The entire listing is to be repeated verbatim.

#####

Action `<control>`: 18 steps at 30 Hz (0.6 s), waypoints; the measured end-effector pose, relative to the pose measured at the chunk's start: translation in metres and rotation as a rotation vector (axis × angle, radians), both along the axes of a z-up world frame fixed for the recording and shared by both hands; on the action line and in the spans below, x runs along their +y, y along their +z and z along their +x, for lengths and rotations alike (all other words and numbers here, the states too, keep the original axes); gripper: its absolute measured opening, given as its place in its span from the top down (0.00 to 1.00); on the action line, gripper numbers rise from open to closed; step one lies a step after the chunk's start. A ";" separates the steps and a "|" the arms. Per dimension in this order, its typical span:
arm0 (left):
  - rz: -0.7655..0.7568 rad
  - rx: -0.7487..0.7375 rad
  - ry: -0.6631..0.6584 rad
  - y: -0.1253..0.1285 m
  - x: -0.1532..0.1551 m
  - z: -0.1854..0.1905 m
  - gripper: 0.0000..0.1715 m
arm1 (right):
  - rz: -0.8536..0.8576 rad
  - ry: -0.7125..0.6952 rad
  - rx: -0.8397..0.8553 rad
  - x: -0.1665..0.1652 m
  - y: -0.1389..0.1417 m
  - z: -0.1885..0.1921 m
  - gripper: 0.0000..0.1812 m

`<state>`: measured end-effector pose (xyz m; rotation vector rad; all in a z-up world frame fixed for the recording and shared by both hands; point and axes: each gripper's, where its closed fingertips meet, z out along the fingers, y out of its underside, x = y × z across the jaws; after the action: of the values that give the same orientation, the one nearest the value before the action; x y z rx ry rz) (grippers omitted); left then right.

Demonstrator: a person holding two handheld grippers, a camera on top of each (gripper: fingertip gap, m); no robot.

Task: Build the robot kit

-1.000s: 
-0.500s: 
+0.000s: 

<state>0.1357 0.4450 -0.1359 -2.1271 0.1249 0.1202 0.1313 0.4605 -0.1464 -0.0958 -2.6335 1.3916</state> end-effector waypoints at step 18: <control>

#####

RESPONSE FOR THIS EXERCISE.
Action `<control>`: 18 steps at 30 Hz (0.6 s), waypoints; the measured end-effector pose, relative to the pose measured at the chunk's start: translation in metres and rotation as a rotation vector (axis × angle, radians), both along the axes of a z-up world frame fixed for the recording and shared by both hands; on the action line and in the spans below, x runs along their +y, y along their +z and z along their +x, for lengths and rotations alike (all other words and numbers here, the states too, keep the original axes); gripper: its absolute measured opening, given as its place in its span from the top down (0.00 to 1.00); on the action line, gripper numbers rise from open to closed; step one lies a step after the chunk's start. A ";" separates the steps and a "|" the arms. Per dimension in this order, its typical span:
arm0 (left):
  - rz: -0.7655..0.7568 rad
  - rx: -0.7487..0.7375 rad
  - ry: -0.6631..0.6584 rad
  - y: -0.1253..0.1285 m
  - x: -0.1532..0.1551 m
  - z: -0.1854..0.1905 m
  - gripper: 0.0000..0.1715 m
arm1 (right):
  - rz: -0.8536..0.8576 rad
  - ry: -0.7125..0.6952 rad
  - rx: -0.8397..0.8553 rad
  - x: -0.1665..0.1652 m
  - y: -0.1389..0.1417 m
  - z: -0.1885..0.1921 m
  - gripper: 0.0000..0.1812 m

`<state>`: measured end-effector pose (xyz m; rotation vector rad; all in a z-up world frame fixed for the recording and shared by both hands; point and axes: each gripper's, where its closed fingertips meet, z out along the fingers, y out of its underside, x = y × z across the jaws; after the action: of the values that give the same orientation, the one nearest the value before the action; x y z rx ry rz) (grippers omitted); left then right.

Demonstrator: a person holding two handheld grippers, a camera on top of each (gripper: fingertip gap, m); no robot.

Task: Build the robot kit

-1.000s: 
-0.500s: 
+0.000s: 

<state>0.1357 0.4450 -0.1359 -2.1271 0.1249 0.1202 0.1313 0.4605 -0.1464 -0.0958 -2.6335 1.3916</state> end-effector waypoints at step 18: <control>

Nothing further is required for this exercise.